Target Variable Engineering
This work addresses efficiency and replicability issues in ML pipelines for researchers and practitioners, though it is incremental as it systematically compares existing methods.
The study investigated how formulating a target variable as numeric (regression) versus binarized (classification) affects performance in ML pipelines, finding that regression requires significantly more computational effort to converge and is more sensitive to randomness and heuristic choices.

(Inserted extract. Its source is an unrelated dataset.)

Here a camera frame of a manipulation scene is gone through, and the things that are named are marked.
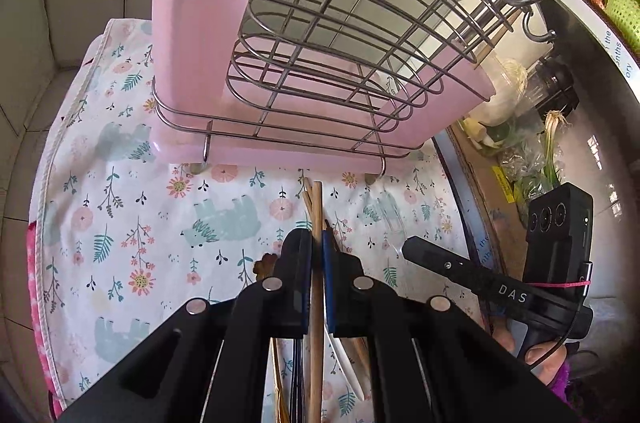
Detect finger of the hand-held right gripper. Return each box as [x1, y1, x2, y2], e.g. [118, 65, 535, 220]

How does the formulation of a target variable affect performance within the ML pipeline? The experiments in this study examine numeric targets that have been binarized by comparing against a threshold. We compare the predictive performance of regression models trained to predict the numeric targets vs. classifiers trained to predict their binarized counterparts. Specifically, we make this comparison at every point of a randomized hyperparameter optimization search to understand the effect of computational resource budget on the tradeoff between the two. We find that regression requires significantly more computational effort to converge upon the optimal performance, and is more sensitive to both randomness and heuristic choices in the training process. Although classification can and does benefit from systematic hyperparameter tuning and model selection, the improvements are much less than for regression. This work comprises the first systematic comparison of regression and classification within the framework of computational resource requirements. Our findings contribute to calls for greater replicability and efficiency within the ML pipeline for the sake of building more sustainable and robust AI systems.